Imprese a conduzione familiare, chiuse e sulla difensiva. In Italia il sistema produttivo è afflitto da un deficit culturale: è poco compreso il valore aggiunto dei manager in azienda. Numeri alla mano, un divario significativo ci separa infatti dalle aziende familiari di Spagna, Francia e Germania. A scattare la fotografia del tricolore produttivo è Marco Ballarè, presidente di Mangeritalia, associazione di categoria protagonista nell’evoluzione della contrattualistica e del mondo del lavoro, che incontrando Moneta ha delineato lo scenario di settore e riconosciuto il potenziale, «se declinato alla competitività», introdotto da Dl capitale sulla rappresentanza di lista.
Presidente, ci racconta il vostro ruolo?
«Quest’anno compiamo 80 anni e non ci riteniamo solo un’associazione, ma una comunità, una rete di persone di oltre 45 mila iscritti tra manager, dirigenti, executive professional e quadri che operano nel settore più strategico quello dei servizi che ogni giorno contribuiscono al progresso del Paese: il mondo dei servizi di mercato è il 59% del Pil (73% includendo anche il pubblico) ed è sempre più protagonista dell’economia italiana».
Perché i manager possono fare la differenza?
«La managerialità e la competenza sono tra i principali elementi di cui ha bisogno l’Italia per governare all’interno delle organizzazioni fenomeni come la transizione digitale e AI, transizione ecologica e la riorganizzazione del lavoro.

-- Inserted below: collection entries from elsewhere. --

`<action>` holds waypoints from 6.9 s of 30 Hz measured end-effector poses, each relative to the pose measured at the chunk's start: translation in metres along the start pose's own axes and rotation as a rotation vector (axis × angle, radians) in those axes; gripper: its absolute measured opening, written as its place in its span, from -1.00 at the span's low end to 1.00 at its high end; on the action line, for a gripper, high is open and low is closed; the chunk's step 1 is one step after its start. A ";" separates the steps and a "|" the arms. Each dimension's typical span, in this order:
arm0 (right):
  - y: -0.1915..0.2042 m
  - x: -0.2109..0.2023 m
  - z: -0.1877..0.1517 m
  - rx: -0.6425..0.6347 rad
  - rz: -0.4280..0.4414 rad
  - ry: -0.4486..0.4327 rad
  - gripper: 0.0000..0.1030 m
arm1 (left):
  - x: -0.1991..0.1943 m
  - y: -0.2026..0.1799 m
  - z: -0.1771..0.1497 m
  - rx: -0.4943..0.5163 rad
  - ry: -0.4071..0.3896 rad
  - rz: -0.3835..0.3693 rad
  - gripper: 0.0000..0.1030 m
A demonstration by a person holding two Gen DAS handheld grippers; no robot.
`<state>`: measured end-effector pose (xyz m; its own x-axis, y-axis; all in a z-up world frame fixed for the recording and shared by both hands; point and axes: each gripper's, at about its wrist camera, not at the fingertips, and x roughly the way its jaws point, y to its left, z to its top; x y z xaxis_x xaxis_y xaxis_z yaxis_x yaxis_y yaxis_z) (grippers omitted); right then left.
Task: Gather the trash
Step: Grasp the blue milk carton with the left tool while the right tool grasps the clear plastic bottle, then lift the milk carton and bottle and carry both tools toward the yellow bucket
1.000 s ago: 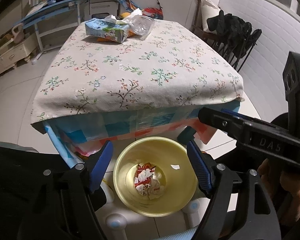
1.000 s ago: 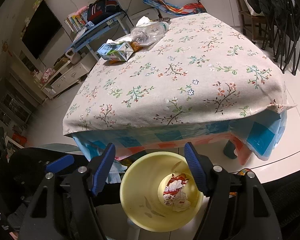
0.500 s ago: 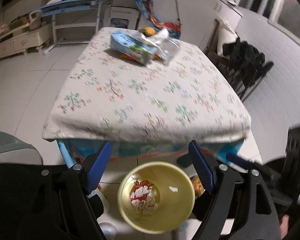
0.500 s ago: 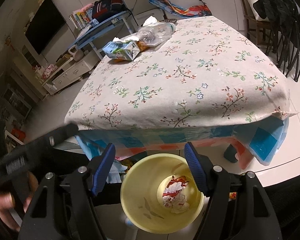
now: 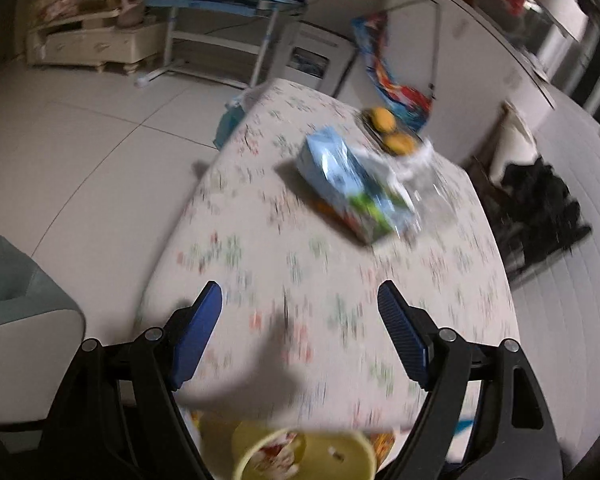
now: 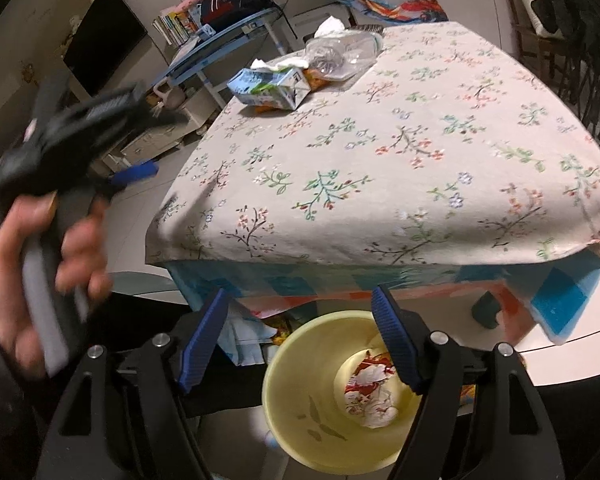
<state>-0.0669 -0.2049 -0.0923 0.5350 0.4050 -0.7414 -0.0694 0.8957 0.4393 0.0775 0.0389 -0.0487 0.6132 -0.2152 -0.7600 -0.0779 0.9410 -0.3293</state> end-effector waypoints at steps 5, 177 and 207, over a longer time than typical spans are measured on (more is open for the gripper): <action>-0.009 0.005 0.000 0.044 0.028 0.018 0.39 | 0.044 -0.006 0.040 -0.065 0.015 0.041 0.50; -0.082 -0.018 0.073 0.368 0.271 -0.138 0.05 | 0.023 -0.031 -0.029 0.253 0.203 -0.186 0.36; -0.070 -0.034 0.051 0.365 0.337 -0.143 0.06 | -0.025 -0.029 -0.042 0.240 0.008 -0.246 0.06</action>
<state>-0.0370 -0.2910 -0.0720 0.6451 0.6084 -0.4623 0.0267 0.5867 0.8094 0.0309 0.0060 -0.0434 0.5841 -0.4448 -0.6790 0.2594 0.8949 -0.3631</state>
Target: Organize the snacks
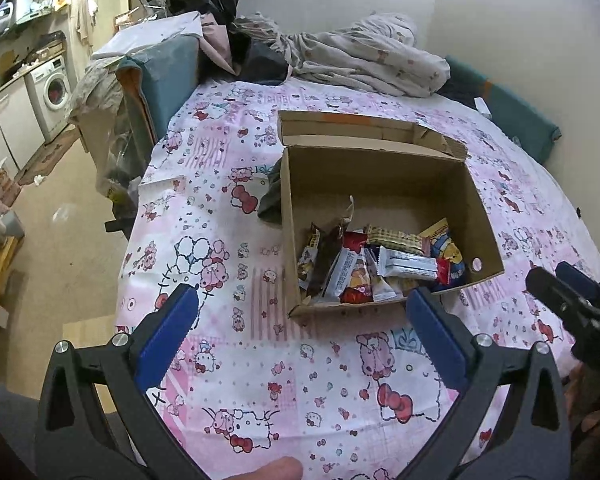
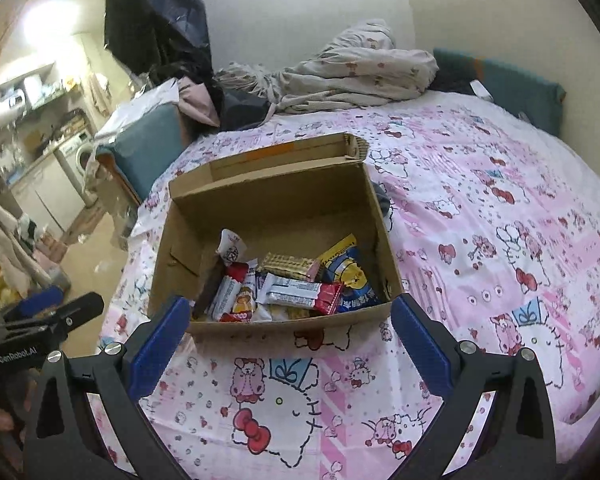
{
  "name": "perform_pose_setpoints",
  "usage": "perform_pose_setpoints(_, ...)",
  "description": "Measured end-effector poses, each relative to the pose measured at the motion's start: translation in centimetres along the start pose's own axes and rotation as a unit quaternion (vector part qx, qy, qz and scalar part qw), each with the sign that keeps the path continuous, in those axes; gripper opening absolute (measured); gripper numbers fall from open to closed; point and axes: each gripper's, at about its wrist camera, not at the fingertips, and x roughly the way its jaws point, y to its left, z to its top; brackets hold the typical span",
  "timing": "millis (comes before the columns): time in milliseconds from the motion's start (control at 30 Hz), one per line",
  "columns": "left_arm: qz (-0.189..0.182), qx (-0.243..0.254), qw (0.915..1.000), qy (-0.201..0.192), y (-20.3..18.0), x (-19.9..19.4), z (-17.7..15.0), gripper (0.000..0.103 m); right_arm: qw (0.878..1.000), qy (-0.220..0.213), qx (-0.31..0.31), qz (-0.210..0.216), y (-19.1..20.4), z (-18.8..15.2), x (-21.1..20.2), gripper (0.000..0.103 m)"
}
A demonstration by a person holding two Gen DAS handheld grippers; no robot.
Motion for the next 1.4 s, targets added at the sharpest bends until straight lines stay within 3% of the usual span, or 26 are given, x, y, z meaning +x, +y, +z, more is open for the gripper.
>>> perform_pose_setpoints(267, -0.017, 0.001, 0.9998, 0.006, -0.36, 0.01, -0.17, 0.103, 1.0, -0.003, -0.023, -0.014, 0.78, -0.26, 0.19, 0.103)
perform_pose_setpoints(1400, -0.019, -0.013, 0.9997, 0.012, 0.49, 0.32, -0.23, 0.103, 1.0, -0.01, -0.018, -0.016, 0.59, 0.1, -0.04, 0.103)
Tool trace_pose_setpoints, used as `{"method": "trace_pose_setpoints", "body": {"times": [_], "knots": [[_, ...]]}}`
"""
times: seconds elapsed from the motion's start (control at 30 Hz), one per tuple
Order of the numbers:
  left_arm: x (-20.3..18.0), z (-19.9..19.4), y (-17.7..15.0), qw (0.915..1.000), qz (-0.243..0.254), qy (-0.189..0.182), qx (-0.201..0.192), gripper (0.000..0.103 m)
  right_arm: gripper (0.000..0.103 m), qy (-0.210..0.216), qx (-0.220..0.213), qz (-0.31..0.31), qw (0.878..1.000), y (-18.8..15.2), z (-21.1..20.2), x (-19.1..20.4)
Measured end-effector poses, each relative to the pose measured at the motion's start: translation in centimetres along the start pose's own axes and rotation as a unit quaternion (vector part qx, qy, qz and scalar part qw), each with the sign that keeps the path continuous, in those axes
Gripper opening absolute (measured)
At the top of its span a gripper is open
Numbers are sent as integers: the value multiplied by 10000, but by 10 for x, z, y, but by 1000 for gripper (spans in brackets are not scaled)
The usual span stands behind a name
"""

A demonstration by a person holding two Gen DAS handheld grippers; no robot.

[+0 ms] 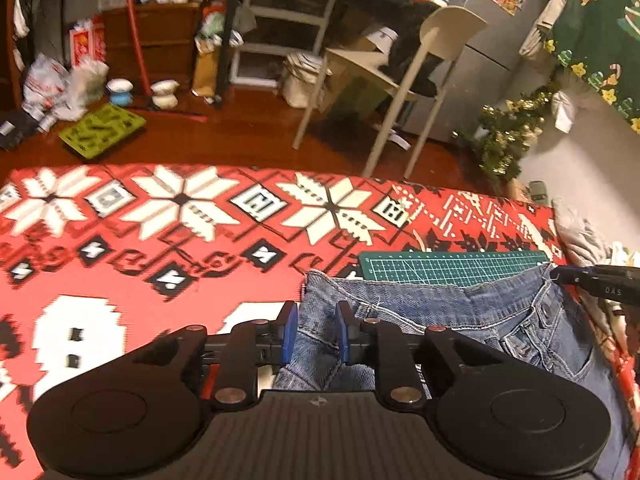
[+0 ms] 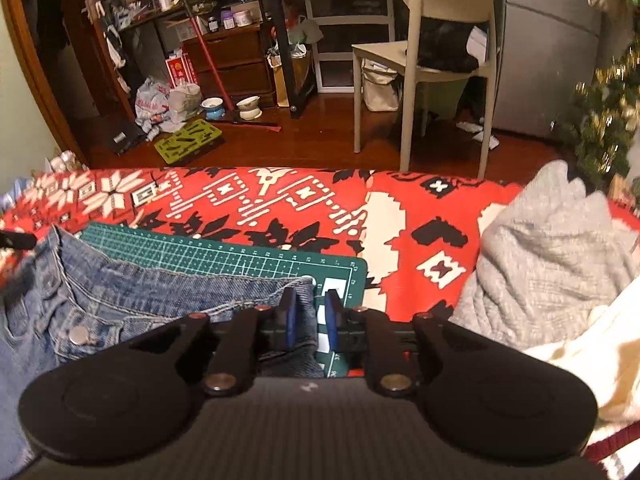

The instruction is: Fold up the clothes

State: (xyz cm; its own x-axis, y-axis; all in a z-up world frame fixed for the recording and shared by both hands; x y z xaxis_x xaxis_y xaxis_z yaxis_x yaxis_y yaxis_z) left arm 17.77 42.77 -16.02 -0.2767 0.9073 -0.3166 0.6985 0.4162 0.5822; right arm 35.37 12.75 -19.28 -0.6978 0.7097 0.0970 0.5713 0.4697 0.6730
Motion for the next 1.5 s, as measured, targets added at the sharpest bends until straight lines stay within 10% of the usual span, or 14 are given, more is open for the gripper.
{"method": "trace_pose_setpoints", "body": {"times": [0.57,0.9,1.5], "knots": [[-7,-1,19,9976,296,451,-423,5,4,-33,-268,-80,9996,16,-7,15],[2,-21,13,9962,87,675,-536,17,18,-312,-206,-221,9991,23,-16,18],[-121,-115,-189,9963,-27,-805,306,10,8,405,142,-742,9963,-150,-170,164]]}}
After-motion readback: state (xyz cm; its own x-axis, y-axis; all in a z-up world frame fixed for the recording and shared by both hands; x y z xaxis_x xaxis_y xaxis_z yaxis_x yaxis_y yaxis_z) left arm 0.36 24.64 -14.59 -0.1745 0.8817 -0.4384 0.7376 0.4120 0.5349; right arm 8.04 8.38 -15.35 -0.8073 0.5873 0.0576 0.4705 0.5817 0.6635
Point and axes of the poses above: each gripper's, at about its wrist camera, not at the fingertips, and z roughly the way its jaws point, x to its left, y to its top, the point moved 4 cm from there along z, roughly the way its jaws point, and after that the axes turned 5 degrees about -z, right-handed, at the moved point
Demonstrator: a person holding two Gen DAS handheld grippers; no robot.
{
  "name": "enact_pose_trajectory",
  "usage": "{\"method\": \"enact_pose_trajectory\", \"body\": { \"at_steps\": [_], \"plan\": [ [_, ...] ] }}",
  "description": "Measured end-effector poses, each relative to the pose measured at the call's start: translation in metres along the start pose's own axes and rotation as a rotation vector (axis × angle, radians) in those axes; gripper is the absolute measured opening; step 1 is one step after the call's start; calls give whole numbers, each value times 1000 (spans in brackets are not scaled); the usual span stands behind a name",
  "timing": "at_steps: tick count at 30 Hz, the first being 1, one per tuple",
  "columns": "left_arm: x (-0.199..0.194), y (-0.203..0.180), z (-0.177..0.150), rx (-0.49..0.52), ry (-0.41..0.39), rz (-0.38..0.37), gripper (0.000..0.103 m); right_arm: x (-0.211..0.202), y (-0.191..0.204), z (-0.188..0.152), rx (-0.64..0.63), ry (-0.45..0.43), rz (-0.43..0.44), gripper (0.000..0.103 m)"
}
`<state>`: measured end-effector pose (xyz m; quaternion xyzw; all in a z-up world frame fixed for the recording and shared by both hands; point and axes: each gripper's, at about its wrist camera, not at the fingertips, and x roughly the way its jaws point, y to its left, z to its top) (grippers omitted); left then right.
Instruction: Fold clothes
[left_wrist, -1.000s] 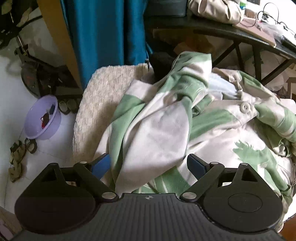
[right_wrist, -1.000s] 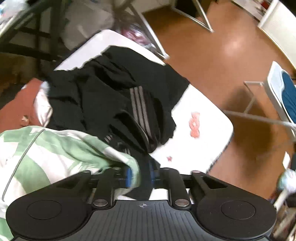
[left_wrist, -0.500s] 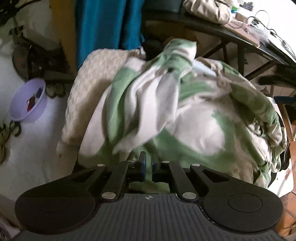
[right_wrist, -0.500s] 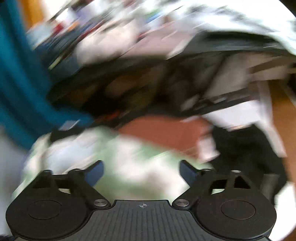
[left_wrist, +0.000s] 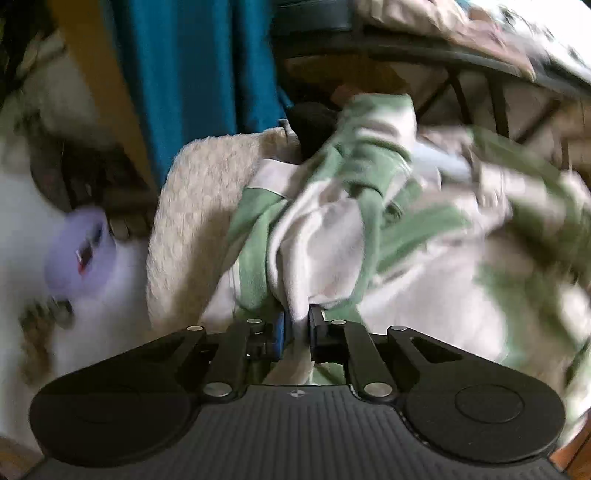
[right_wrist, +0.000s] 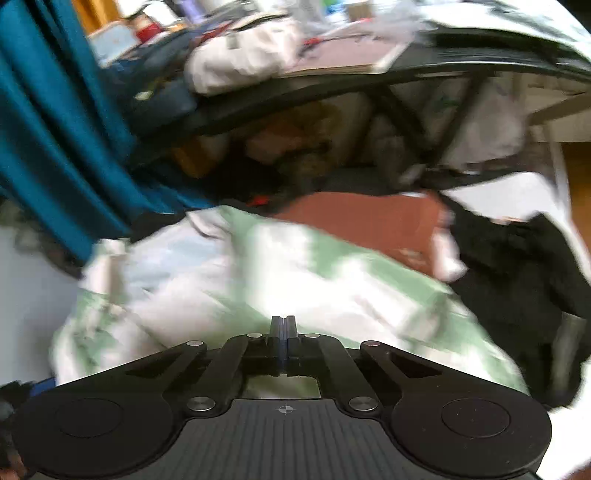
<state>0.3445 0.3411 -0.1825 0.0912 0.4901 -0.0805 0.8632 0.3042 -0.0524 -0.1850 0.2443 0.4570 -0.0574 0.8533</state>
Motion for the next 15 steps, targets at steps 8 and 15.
{"method": "enact_pose_trajectory", "body": {
  "at_steps": [8, 15],
  "plan": [
    [-44, 16, -60, -80, 83, -95, 9, -2, -52, -23, 152, 135, -91, 11],
    [-35, 10, -125, -112, 281, -95, 9, 19, 8, 2, 14, 33, -48, 74]
  ]
}}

Inoltre, i manager hanno un expertise che molto spesso le Pmi non conoscono. Purtroppo però l’Italia su questo fronte sta dimostrando di essere un passo indietro rispetto alle aziende europee».
In che senso?
«Anche se crescono, i manager privati dal 2008 a oggi sono aumentati del 9,6%, siamo ancora a meno di 1 dirigente ogni 100 dipendenti, contro una media di 2-3 manager dei competitor europei».
Perchè?
«È un questione culturale, che in un certo senso si collega anche al basso numero di quotazioni in Borsa, le aziende faticano ad aprirsi all’esterno per eccesso di controllo, non si “fidano” e non disegnano passaggi generazionali. Questo ne limita moltissimo lo sviluppo. Noi stiamo lavorando come associazione per introdurre una maggiore managerialità nelle imprese facendone comprendere concretamente i vantaggi e per far crescere l’economia e la nazione».
Come legge le norme del Dl Capitali in tema di rappresentanza nei cda?
«Possono essere un potenziale passo avanti fornendo stabilità, e quindi attraendo maggiori capitali, ma solo se le liste sono e saranno orientate secondo un criterio di competenza. Serve competenza, allora sì che i capitali arriveranno».
Che sfide vi riconoscete nel medio termine?
«C’è da lavorare e in questo momento di incertezza economica auspico di svolgere bene il mio lavoro di rappresentanza, ma dando una mano al Paese. Auspico una forte collaborazione tra industria e servizi e una maggiore una maggiore apertura alla competitività.
Non solo parole, ma atti concreti. Come quelli che stiamo realizzando per il mondo femminile. In Italia su oltre 225 mila società di capitale il 67% non ha donne nel proprio cda e solo un’impresa su dieci ha un consiglio totalmente al femminile. Da tre anni abbiamo ideato “Women on board” 2025: un vero e proprio percorso formativo già seguito da oltre 1700 professioniste per cambiare la cultura del paese nel mondo del lavoro».